Getting More Detailed with Compounds
So far, we haven’t dealt with any compound location paths…each of our expressions has just gotten nodes that are direct children of the context node. However, we can continue to move up and down the document tree by combining single location paths. One of the ways we can do this (and this should look quite familiar to anyone who has moved through directories elsewhere) is by using the forward slash ‘/’. The forward slash continues to move us one step down in the tree, relative to the preceding step.
For example, consider the following:
myXPath = “//div/h3/span”;
var results = document.evaluate(myXPath, document, null, XPathResult.ANY_TYPE, null);
The expression above will first go to the root node thanks to our ‘//’. It will then get any div elements that are descendants of the root node. Then, we use the forward slash to move down one more level. Now we are saying to get all h3 elements that are direct descendants of one of the div elements that was returned. Finally, we once again use our forward slash to move down one more level, and tell the expression to return any span elements that are direct descendants of the h3 elements we already found.
In addition, we can use the double period ‘..’ to select an elements parent nodes. For example, if we use an expression like ‘//@title’, we will get all title attributes in the document. Let’s say that what we actually wanted, is all elements in the document that have title attributes. Using the parent selector (..), we can do just that. The expression ‘//@title/..’ first grabs all title attributes. Then the double period tells the expression to step back up and grab the parent node for each of those title attributes.
This is a pretty handy little feature. We can use the double period to select sibling elements by doing something like ‘//child/../sibling’ where child is the child element, and sibling is the sibling element we are looking for. For example, ‘//h3/../p’ would get all p elements that are siblings of h3 elements.
Finally, we can use a single period ‘.’ to select the current node. You will see this become useful when we introduce the use of predicates.
Speak Of the Devil
Each expression we’ve seen returns a bunch of nodes matching criteria. Occasionally, we will want to refine this even further. We can do that using predicates, which are simply Boolean expressions that get tested for each node in our list. If the expression is false, the node is not returned in our results; if the expression is true, the node is returned.

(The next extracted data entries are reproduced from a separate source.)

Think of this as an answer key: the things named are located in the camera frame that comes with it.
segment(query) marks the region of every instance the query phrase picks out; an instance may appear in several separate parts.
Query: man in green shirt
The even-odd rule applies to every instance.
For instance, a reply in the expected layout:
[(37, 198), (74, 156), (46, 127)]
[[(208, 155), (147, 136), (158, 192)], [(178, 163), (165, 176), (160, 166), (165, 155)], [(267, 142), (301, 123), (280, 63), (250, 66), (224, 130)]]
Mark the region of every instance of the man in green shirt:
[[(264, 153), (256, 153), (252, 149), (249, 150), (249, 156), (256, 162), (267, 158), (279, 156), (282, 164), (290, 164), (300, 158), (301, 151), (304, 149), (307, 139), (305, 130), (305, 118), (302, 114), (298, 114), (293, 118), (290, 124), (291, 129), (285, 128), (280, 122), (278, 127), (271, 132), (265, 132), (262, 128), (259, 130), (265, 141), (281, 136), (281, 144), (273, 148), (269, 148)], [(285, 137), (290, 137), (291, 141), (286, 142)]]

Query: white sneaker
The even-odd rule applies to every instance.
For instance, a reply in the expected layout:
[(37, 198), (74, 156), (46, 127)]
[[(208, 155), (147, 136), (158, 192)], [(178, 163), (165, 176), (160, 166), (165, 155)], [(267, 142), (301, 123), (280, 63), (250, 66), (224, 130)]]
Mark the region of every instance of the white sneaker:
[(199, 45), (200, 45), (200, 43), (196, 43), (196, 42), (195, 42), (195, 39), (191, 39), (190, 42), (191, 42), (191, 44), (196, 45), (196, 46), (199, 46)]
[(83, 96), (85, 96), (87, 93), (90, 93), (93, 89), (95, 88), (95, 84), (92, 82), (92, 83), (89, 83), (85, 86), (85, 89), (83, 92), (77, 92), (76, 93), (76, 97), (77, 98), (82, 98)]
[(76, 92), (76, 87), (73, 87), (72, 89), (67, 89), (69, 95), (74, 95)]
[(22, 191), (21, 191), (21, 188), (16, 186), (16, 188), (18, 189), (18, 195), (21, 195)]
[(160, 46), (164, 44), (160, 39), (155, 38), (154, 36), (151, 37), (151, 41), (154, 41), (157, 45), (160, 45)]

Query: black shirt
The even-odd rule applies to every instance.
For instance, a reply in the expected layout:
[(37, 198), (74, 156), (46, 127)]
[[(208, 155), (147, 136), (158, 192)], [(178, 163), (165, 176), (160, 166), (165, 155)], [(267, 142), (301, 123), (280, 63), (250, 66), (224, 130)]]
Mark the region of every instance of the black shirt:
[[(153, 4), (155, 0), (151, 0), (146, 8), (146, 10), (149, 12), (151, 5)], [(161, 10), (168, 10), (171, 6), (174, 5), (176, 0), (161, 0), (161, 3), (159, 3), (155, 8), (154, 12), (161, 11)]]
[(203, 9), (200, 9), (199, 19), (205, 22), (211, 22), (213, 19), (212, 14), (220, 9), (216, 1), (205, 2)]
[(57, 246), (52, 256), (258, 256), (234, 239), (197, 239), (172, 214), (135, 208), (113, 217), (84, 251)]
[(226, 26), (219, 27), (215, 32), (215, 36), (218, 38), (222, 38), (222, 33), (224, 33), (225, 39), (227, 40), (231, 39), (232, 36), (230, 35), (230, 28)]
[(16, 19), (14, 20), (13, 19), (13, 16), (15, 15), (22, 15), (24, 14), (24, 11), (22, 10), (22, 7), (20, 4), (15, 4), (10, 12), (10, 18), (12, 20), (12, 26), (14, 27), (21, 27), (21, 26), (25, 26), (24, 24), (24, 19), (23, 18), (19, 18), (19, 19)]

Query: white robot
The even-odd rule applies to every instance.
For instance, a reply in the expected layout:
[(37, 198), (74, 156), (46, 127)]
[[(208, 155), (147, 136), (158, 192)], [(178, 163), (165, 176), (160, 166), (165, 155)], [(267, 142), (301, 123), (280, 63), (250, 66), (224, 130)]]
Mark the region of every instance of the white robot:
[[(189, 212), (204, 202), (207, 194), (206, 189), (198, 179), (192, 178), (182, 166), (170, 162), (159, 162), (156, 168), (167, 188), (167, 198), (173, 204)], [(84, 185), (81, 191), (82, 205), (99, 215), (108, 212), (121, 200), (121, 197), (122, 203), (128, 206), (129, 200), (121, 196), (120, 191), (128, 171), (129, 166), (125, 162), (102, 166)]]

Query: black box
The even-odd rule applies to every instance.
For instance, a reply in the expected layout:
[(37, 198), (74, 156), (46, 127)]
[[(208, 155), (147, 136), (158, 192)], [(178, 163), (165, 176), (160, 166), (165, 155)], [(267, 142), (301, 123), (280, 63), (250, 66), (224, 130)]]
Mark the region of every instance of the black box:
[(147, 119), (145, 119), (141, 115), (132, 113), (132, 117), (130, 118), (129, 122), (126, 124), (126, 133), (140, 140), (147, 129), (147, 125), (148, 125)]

Predicates use the typical Boolean operators, ‘+’, ‘<‘, ‘>’, ‘<=‘, ‘>=’, ‘!=’, ‘and’ and ‘or’. As promised, the single period becomes much more useful when combined with predicates. For example, we can grab all h3 elements that have a value of “Yaddle” by using the following expression:
//h3[.="Yaddle"]
The dot tells the expression to check for the value of that current node. If the value equals “Yaddle”, the h3 will be returned to us. Let’s take a look at another example, one maybe a bit more practical. Let’s say you have a calendar of events, and all you want to retrieve all the events that occurred between 2005 and 2007. Being the smart developers we are, we wrapped all the event years in a span with a class of year, like so:
<span class="year">2007</span>
Getting all the year spans where the value is between 2005 and 2007 is easy. We can simply do this:
//span[@class="year"][.<= 2007 and .>=2005]
Ok…granted, at first glance that is pretty ugly, so let’s break it down.
//span
- Get all span elements[@class="year"]
- Make sure the only span elements we grab have a class of ‘year’[.>=2005 and .<=2007]
- Make sure the value of span is between 2005 and 2007. We use the ‘<=’ and ‘>=’ operators versus the ‘<’ and ‘>’ operators because we want to also return values in the years 2005 and 2007.
Making sense out of all the slashes and brackets can take some getting used to, so don’t be discouraged if it takes you awhile before you can make sense out of what is happening there. Once you get more familiar with the syntax used, you will find you can create some really robust checks in one line of code that would have taken numerous iterations using DOM methods.